Give again, exactly as written, each line of the material below starting at the line that contains "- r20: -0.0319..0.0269" and ending at the line that contains "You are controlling". Both ends count, and no other line does.

DATA SHOWN
<<<<

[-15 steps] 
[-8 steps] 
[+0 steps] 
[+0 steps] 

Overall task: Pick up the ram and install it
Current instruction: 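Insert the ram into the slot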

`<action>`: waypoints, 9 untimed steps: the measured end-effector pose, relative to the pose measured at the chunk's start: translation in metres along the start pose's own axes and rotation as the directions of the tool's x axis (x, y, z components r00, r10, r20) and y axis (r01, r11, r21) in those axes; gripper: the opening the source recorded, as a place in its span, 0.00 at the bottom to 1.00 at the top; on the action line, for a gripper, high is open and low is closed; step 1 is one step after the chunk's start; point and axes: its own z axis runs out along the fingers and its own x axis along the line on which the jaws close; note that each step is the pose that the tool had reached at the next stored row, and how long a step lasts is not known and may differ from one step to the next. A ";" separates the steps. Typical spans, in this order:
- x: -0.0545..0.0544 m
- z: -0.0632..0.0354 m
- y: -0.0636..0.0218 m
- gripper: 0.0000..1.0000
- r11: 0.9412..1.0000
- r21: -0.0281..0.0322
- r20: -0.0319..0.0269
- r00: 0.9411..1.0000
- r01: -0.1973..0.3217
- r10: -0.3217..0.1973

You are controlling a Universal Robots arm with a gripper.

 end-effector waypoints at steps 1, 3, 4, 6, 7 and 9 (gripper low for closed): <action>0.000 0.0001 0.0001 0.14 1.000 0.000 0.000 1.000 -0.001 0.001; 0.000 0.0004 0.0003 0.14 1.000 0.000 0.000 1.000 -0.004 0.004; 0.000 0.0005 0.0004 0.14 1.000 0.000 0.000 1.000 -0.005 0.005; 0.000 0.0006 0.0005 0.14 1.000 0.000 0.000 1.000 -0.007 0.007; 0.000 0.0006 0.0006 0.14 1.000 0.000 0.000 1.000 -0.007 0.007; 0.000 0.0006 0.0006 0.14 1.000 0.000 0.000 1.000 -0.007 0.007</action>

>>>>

TASK RESPONSE
- r20: -0.0319..0.0269
- r00: 0.9411..1.0000
- r01: -0.1973..0.3217
- r10: -0.3217..0.1973

You are controlling a Universal Robots arm with a gripper.

There is nothing more to the exercise.